Exact reproduction required: the lines below from the line with "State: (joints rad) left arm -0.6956" to the line with "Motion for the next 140", both ends included, and no others.

::::

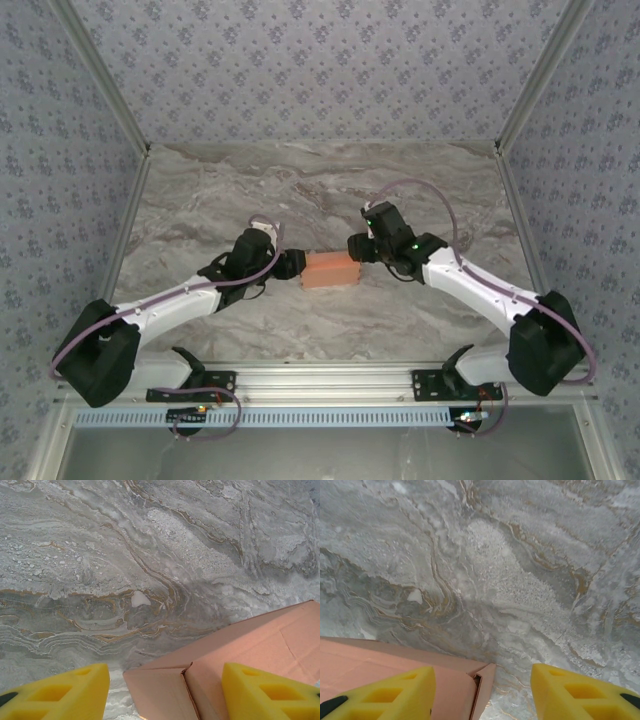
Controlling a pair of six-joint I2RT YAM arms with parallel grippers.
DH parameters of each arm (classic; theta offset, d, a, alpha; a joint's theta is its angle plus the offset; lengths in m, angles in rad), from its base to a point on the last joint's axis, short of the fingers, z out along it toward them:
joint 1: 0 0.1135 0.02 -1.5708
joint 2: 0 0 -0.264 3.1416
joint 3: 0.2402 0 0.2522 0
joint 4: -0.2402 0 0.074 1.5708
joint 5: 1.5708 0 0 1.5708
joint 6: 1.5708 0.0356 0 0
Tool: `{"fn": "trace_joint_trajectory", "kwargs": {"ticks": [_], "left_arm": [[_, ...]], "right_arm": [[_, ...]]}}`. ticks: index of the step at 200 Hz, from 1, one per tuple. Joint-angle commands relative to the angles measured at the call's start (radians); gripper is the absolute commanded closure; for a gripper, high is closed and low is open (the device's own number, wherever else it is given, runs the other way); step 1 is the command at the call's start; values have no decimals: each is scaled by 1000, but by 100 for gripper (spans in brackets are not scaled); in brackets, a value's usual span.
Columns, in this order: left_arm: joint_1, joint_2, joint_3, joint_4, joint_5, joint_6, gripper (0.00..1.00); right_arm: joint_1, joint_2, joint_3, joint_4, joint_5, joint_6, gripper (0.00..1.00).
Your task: Fold the paper box
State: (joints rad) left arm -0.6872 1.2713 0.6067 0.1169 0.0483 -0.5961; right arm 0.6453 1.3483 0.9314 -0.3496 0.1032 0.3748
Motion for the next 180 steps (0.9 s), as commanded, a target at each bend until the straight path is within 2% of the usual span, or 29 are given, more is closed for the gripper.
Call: {"fn": "trace_joint_trajectory", "kwargs": {"ticks": [1, 102, 180], "left_arm": [[-7, 5, -23, -63, 2, 7, 40], [-7, -9, -70, -54, -14, -9, 40], [-20, 27, -135, 4, -5, -44, 39]], "right_arm": [[-6, 29, 25, -28, -50, -16, 46], [0, 9, -109, 12, -61, 29, 50], [8, -20, -246, 121, -96, 62, 51]]}}
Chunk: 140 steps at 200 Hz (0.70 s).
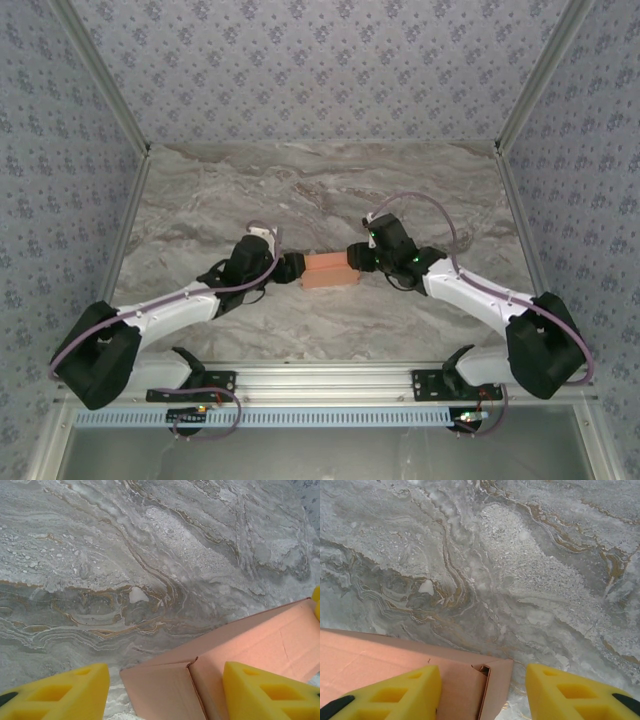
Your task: Fold the paper box
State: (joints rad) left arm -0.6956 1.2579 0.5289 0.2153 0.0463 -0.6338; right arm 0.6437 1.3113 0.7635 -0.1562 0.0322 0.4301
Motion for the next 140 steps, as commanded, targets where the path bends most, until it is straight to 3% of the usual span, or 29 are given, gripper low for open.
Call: {"fn": "trace_joint_trajectory", "kwargs": {"ticks": [1, 49, 104, 140], "left_arm": [[-12, 42, -58, -94, -3, -6, 39], [-27, 57, -83, -69, -20, -18, 40], [-28, 33, -25, -122, -47, 13, 39], [-28, 29, -18, -128, -46, 16, 39]], "right_arm": [[10, 18, -80, -71, -26, 7, 50], [9, 9, -115, -44, -38, -17, 50], [2, -30, 19, -83, -63, -48, 46], [-32, -40, 64, -98, -155, -51, 45]]}}
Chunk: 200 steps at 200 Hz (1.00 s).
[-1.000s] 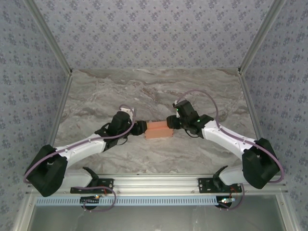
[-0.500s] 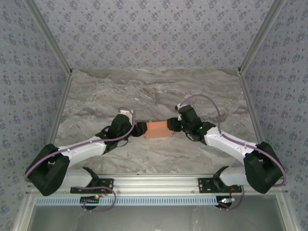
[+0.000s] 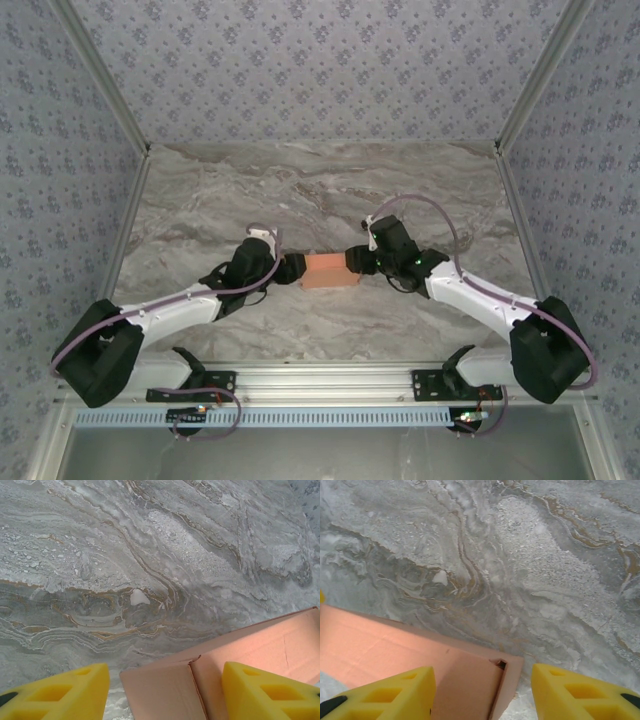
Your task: Fold the paper box
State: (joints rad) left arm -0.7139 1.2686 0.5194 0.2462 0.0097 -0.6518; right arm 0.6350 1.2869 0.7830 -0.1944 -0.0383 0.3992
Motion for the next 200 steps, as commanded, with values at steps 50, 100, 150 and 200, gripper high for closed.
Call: {"fn": "trace_joint_trajectory", "kwargs": {"ticks": [50, 100, 150, 200], "left_arm": [[-9, 20, -4, -156, -12, 38, 40], [-10, 15, -2, -163, -10, 46, 39], [-9, 9, -21, -176, 32, 37, 44], [-8, 20, -79, -158, 58, 11, 51]], "right_arm": [[-79, -7, -11, -53, -170, -10, 47], [-127, 14, -73, -3, -243, 1, 55], [-141, 20, -126, -1, -270, 3, 63], [-145, 31, -229, 57, -277, 33, 70]]}}
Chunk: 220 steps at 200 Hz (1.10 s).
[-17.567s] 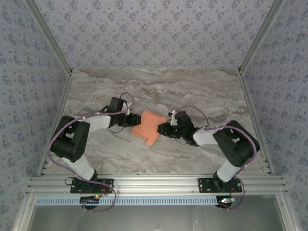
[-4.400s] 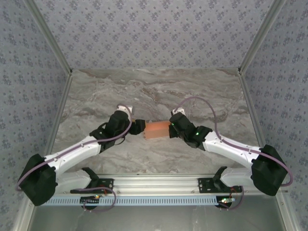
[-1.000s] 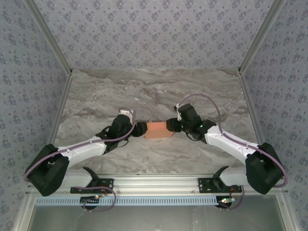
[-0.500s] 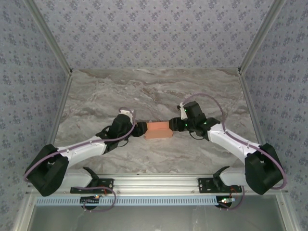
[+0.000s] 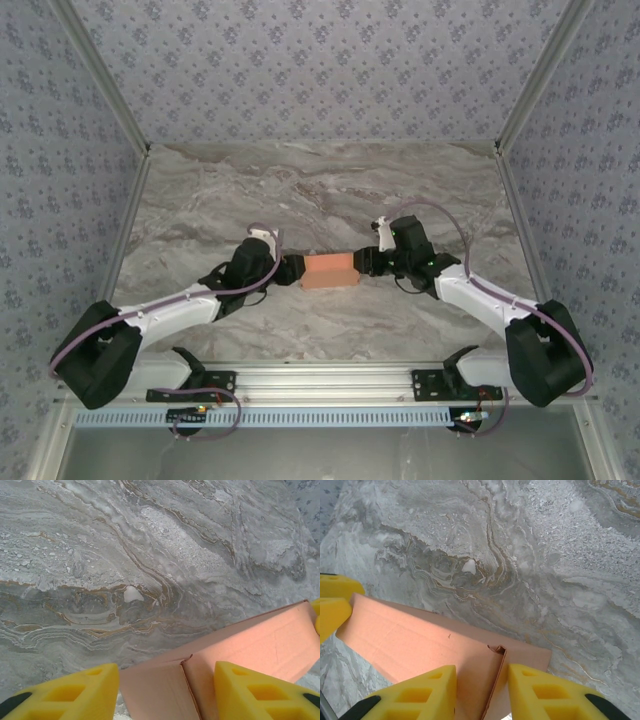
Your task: Fold the paper box
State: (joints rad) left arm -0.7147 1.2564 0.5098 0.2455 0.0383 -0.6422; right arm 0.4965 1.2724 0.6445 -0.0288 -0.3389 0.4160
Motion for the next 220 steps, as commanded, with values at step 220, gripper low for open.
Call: {"fn": "trace_joint_trajectory", "kwargs": {"ticks": [220], "left_arm": [[-4, -51, 99, -182, -8, 10, 26]], "right_arm": [[44, -17, 141, -214, 142, -30, 46]]}}
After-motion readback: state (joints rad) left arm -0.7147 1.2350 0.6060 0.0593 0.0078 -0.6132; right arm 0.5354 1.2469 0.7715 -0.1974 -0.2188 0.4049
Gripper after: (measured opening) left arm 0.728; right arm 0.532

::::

Solution for this task:
State: (joints rad) left arm -0.6956 1.2579 0.5289 0.2153 0.0463 -0.6338; right arm 0.6437 1.3113 0.7635 -0.1562 0.0322 0.4301
Motion for the next 140 steps, as commanded, targets where the path bends most, until it is straight to 3% of the usual span, or 29 are given, gripper low for open.

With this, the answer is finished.